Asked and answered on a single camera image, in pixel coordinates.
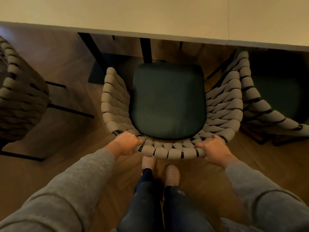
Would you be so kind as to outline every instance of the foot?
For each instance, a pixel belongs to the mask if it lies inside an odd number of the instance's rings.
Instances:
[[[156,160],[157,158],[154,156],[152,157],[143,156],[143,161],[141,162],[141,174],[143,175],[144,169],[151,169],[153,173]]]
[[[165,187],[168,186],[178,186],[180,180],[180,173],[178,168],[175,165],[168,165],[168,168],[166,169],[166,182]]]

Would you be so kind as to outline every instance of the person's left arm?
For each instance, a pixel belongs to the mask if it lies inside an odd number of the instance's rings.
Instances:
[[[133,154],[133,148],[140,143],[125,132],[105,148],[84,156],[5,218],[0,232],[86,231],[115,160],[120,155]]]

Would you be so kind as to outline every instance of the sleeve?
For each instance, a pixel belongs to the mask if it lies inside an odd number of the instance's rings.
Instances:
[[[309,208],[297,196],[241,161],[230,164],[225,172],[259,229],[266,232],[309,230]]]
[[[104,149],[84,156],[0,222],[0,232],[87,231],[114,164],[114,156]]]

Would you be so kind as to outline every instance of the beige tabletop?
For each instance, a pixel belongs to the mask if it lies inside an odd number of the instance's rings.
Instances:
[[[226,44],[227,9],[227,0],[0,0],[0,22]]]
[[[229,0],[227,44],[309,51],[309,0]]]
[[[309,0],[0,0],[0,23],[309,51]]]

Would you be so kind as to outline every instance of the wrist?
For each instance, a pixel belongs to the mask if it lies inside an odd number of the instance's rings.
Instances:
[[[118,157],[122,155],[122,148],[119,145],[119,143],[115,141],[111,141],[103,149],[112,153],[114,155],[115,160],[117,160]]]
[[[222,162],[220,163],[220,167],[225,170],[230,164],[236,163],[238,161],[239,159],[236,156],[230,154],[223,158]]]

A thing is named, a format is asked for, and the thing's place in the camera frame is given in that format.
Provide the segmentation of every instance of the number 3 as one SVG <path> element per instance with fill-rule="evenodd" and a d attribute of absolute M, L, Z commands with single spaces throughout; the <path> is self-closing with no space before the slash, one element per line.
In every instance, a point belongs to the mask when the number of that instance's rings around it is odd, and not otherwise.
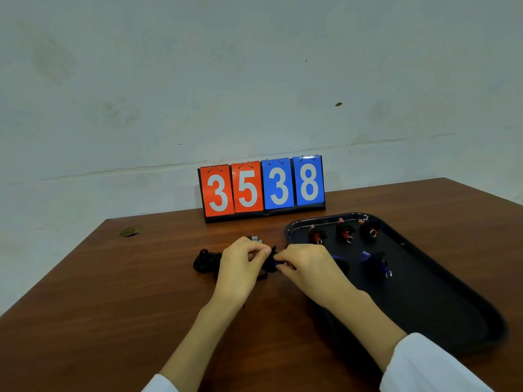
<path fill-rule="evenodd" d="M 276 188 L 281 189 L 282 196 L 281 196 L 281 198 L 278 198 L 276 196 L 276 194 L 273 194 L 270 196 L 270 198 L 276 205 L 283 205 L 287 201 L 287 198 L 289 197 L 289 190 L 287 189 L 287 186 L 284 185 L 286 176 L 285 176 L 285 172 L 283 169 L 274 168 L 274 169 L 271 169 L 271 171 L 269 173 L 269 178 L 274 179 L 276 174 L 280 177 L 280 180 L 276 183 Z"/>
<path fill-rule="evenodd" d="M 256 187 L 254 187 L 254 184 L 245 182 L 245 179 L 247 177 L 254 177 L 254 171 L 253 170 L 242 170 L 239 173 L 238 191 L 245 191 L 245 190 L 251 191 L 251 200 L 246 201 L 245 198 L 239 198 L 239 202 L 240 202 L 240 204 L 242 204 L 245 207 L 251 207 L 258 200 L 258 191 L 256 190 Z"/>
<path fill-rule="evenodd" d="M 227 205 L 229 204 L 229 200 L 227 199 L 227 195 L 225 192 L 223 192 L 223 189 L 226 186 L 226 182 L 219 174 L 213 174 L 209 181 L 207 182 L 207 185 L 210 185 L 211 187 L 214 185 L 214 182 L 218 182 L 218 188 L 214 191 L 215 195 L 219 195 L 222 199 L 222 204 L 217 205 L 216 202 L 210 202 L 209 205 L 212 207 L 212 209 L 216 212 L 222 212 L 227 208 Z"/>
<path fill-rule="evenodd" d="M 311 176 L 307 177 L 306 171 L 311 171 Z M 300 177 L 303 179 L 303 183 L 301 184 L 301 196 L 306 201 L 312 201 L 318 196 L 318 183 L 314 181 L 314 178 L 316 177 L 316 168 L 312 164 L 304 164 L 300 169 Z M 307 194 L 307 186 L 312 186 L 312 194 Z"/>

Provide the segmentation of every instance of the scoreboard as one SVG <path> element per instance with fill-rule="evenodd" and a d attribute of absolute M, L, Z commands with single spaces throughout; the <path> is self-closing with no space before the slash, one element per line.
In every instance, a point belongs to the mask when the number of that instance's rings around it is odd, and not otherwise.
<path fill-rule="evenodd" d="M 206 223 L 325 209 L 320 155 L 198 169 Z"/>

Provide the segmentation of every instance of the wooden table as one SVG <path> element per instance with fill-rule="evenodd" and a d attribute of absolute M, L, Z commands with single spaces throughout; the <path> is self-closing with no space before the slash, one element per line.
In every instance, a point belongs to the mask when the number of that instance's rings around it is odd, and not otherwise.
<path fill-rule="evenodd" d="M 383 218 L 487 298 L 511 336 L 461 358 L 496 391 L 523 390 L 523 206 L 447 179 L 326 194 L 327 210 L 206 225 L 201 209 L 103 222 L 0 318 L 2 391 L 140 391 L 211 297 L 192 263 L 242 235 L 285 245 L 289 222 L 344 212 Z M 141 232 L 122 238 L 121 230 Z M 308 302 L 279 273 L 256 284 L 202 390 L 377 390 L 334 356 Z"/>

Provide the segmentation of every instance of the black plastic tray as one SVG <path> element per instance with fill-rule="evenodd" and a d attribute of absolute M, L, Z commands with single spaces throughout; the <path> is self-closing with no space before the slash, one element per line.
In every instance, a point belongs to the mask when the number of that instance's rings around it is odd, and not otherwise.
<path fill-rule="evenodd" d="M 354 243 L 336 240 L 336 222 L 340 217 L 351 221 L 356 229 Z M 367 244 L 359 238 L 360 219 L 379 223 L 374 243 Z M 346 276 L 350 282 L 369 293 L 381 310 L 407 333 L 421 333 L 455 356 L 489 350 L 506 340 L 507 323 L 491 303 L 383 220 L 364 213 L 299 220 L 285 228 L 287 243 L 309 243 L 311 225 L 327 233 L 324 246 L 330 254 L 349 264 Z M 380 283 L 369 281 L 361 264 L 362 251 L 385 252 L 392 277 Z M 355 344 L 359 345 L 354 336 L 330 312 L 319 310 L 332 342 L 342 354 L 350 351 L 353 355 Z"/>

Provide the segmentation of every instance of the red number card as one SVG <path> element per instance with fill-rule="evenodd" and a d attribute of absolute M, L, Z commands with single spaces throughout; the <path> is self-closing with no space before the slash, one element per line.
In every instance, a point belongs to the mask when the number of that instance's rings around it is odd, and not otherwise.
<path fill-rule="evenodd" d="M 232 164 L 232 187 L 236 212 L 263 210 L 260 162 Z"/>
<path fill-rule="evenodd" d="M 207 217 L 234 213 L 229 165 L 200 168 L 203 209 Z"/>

──────────

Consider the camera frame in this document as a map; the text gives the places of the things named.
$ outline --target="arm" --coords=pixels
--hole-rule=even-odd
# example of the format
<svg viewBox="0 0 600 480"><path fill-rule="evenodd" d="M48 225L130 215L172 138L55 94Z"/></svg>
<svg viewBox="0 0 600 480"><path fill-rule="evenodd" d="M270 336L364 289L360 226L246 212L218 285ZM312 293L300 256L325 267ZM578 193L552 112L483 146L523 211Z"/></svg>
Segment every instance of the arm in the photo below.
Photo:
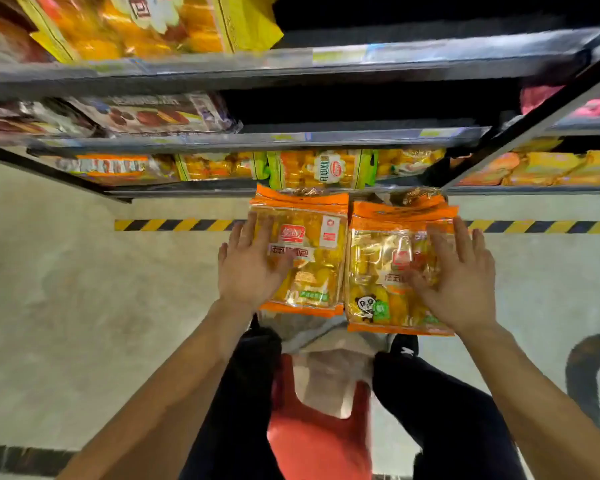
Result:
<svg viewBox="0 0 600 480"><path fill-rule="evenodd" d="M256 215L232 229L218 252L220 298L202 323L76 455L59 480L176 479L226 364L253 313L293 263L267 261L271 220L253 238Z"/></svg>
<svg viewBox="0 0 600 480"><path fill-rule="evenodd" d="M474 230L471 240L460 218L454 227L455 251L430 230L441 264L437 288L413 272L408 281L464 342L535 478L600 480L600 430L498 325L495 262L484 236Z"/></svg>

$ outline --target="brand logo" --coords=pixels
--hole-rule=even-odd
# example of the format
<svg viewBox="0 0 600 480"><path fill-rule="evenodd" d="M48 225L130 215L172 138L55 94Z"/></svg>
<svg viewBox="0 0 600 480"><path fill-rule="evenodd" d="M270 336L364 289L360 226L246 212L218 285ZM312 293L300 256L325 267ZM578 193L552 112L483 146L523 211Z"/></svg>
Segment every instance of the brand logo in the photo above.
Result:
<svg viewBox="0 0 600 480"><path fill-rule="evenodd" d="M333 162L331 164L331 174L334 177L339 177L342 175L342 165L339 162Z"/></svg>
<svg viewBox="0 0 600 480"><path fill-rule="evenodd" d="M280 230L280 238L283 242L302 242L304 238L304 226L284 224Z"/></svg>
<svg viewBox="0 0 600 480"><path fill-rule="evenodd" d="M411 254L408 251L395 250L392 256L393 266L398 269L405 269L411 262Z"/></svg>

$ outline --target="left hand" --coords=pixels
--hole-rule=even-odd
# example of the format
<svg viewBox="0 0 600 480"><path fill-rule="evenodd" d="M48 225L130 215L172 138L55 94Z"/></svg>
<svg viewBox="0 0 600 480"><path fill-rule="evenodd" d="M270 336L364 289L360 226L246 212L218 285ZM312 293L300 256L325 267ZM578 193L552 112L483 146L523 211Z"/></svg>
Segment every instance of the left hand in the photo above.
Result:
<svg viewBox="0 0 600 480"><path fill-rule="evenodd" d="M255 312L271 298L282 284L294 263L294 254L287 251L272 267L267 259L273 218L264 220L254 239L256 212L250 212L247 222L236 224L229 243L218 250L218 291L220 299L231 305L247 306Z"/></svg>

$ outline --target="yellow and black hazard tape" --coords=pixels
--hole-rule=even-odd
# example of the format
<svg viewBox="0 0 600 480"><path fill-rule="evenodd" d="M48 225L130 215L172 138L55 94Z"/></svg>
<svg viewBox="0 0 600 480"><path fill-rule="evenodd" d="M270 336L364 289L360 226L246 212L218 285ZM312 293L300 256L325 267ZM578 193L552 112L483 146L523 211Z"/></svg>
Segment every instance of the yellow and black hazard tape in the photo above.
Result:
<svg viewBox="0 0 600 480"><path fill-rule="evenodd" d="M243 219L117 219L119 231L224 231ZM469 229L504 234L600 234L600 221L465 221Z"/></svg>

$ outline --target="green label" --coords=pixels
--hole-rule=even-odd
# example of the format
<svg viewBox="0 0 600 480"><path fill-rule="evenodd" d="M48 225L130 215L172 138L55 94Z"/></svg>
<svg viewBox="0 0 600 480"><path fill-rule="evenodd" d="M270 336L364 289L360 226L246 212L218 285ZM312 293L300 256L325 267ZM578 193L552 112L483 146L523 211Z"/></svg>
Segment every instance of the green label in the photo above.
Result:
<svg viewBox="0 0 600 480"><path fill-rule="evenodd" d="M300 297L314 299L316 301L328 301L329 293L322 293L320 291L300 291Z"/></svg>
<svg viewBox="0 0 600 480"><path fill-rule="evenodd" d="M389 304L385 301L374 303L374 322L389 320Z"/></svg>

──────────

* **What the task asks**
Give back, exactly as written, the stretch from the line with "the beige tabletop?" through the line with "A thing is named, a", and no other lines from the records above.

* **Output for this exercise**
Would you be so kind as to outline every instance of the beige tabletop?
For each instance, a pixel belongs to the mask if it lies inside an odd number of the instance's rings.
Instances:
[[[226,44],[227,9],[227,0],[0,0],[0,22]]]
[[[229,0],[227,44],[309,51],[309,0]]]
[[[309,0],[0,0],[0,23],[309,51]]]

Would you be so kind as to outline every instance of the wrist?
For each instance, a pixel belongs to the mask if it lies inside an odd number of the instance's rings.
Instances:
[[[118,157],[122,155],[122,148],[119,145],[119,143],[115,141],[111,141],[103,149],[112,153],[114,155],[115,160],[117,160]]]
[[[222,162],[220,163],[220,167],[225,170],[230,164],[236,163],[238,161],[239,159],[236,156],[230,154],[223,158]]]

A thing is named, a format is asked for, and the thing's place in the camera frame is given in that format.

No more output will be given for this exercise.